Of all the lines below, output only those starting at the one with "<point>120,269</point>" and ending at the one with "<point>313,182</point>", both ends included, exactly as written.

(Excerpted data)

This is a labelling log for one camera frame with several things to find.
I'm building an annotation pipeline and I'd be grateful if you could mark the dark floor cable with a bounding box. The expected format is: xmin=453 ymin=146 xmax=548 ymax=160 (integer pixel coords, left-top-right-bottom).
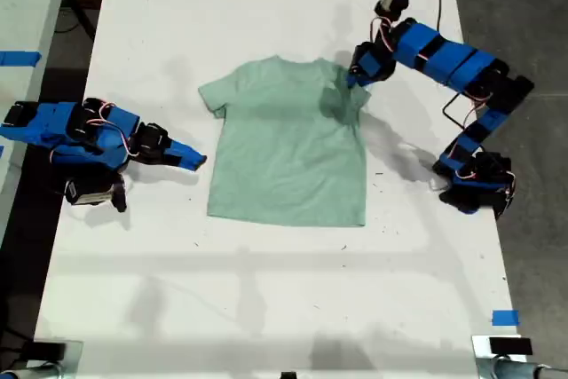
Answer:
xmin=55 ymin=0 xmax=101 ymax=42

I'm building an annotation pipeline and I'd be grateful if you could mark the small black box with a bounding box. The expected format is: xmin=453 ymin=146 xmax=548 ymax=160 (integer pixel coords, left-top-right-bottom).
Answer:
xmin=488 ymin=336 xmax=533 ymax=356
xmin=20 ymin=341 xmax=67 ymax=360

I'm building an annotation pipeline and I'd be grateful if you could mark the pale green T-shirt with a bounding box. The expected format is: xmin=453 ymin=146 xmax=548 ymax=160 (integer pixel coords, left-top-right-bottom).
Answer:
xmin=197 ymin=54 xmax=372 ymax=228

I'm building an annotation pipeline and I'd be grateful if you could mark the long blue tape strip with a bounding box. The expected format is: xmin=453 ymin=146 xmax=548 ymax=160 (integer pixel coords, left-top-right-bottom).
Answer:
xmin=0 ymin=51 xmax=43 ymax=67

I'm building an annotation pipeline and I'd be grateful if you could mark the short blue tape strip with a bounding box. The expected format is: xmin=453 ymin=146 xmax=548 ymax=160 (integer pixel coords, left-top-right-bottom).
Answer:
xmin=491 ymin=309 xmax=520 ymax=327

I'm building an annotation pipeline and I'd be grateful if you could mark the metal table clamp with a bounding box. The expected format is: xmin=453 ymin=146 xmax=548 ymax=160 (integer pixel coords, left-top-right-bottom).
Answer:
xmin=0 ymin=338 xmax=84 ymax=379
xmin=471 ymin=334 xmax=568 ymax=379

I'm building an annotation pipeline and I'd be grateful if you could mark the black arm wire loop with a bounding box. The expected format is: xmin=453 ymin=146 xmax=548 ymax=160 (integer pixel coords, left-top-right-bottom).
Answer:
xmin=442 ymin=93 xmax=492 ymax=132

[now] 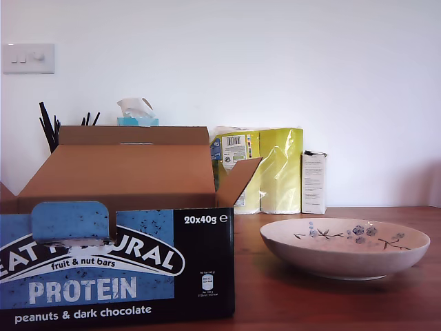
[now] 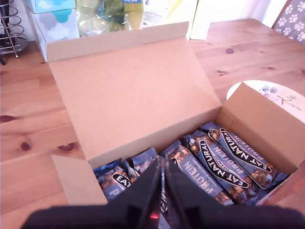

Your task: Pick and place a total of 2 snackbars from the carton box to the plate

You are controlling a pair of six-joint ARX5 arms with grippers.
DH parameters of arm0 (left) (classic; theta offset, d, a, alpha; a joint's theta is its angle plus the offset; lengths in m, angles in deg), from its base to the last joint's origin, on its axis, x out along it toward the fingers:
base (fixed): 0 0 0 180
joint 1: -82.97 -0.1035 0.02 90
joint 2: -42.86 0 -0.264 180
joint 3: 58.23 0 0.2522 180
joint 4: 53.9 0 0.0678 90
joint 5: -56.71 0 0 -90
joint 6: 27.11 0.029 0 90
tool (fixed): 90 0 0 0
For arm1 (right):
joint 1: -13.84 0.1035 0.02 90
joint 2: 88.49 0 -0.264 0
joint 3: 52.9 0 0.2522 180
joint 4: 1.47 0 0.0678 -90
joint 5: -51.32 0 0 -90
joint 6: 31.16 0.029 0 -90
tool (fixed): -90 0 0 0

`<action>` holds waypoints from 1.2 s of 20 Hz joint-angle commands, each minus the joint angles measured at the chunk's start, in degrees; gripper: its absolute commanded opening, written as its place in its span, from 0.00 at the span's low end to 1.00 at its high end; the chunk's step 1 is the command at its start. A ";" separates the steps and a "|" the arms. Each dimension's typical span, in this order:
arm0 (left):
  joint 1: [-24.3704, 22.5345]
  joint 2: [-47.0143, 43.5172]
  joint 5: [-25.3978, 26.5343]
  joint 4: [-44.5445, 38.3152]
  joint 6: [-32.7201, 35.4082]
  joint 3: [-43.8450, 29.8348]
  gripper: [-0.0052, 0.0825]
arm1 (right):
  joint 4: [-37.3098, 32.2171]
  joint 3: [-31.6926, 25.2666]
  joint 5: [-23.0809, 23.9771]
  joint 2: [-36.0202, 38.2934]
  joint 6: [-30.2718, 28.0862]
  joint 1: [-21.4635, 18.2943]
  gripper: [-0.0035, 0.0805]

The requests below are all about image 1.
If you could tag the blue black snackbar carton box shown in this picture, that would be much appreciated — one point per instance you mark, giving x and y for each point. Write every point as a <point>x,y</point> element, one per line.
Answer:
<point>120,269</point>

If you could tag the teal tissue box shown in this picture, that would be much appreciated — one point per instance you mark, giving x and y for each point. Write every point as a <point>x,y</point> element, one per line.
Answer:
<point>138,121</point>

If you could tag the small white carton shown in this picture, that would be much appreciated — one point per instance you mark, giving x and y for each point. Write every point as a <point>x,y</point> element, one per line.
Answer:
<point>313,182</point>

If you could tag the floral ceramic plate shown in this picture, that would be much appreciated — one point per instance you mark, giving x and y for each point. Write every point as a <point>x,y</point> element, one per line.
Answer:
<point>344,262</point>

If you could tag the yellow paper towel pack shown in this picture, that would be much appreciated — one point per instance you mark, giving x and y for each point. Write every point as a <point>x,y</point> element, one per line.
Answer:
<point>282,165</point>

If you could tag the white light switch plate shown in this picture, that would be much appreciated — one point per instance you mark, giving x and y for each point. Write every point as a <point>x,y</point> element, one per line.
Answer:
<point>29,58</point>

(End Excerpted data)
(Excerpted data)

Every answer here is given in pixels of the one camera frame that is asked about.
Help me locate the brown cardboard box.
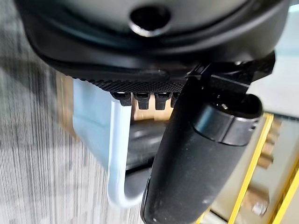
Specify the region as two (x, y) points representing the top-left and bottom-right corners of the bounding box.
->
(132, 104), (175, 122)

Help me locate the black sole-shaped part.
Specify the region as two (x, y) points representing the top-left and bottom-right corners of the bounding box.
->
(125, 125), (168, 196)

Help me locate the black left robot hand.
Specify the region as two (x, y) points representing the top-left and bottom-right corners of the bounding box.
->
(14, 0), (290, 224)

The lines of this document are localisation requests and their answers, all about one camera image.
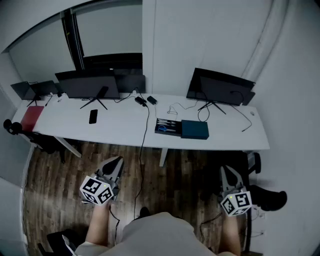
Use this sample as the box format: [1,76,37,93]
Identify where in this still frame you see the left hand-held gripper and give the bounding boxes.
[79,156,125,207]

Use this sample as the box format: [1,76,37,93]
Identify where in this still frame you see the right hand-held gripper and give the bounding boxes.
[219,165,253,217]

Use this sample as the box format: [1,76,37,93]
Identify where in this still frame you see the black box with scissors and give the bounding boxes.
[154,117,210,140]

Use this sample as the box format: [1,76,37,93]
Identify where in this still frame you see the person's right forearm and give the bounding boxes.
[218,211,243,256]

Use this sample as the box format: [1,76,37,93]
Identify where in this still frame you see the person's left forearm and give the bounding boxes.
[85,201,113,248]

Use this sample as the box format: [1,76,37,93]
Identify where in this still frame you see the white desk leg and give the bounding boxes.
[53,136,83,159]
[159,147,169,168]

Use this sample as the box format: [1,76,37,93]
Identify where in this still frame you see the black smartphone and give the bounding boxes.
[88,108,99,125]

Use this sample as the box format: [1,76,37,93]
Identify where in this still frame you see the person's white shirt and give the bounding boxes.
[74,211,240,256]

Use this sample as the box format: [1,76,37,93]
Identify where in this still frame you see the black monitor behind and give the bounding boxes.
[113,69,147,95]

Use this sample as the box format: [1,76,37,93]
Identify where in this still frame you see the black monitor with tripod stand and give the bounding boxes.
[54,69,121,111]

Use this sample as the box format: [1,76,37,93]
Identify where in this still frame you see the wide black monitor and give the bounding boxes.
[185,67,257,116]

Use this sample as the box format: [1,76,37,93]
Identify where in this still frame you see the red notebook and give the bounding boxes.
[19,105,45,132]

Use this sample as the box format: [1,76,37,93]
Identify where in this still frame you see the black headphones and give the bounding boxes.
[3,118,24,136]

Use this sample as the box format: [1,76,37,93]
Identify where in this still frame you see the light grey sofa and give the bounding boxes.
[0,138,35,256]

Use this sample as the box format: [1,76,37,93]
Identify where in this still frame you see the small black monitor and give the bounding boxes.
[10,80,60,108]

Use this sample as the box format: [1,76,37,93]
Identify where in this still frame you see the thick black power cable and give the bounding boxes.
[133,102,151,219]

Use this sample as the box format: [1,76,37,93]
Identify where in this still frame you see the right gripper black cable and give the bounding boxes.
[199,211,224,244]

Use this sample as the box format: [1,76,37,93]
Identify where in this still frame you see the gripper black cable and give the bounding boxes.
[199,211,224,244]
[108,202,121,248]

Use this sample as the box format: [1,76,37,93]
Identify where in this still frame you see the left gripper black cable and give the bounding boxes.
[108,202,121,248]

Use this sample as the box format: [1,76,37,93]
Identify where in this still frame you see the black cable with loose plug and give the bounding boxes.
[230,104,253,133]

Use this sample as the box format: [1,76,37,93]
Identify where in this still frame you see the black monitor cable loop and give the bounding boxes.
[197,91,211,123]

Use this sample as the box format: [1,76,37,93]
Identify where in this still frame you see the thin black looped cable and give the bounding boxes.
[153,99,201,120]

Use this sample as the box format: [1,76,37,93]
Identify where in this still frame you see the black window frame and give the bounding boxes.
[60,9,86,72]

(End Excerpted data)

(Output for this task):
<point>120,269</point>

If you could tag the teal tissue box shown in this picture, that would be much appreciated — one point per instance you mark, giving x and y for each point. Write every point as a <point>x,y</point> element, one per line.
Answer:
<point>138,121</point>

If you could tag the small white carton shown in this picture, that would be much appreciated — one point per instance you mark, giving x and y for each point. Write every point as a <point>x,y</point> element, one per line.
Answer:
<point>313,182</point>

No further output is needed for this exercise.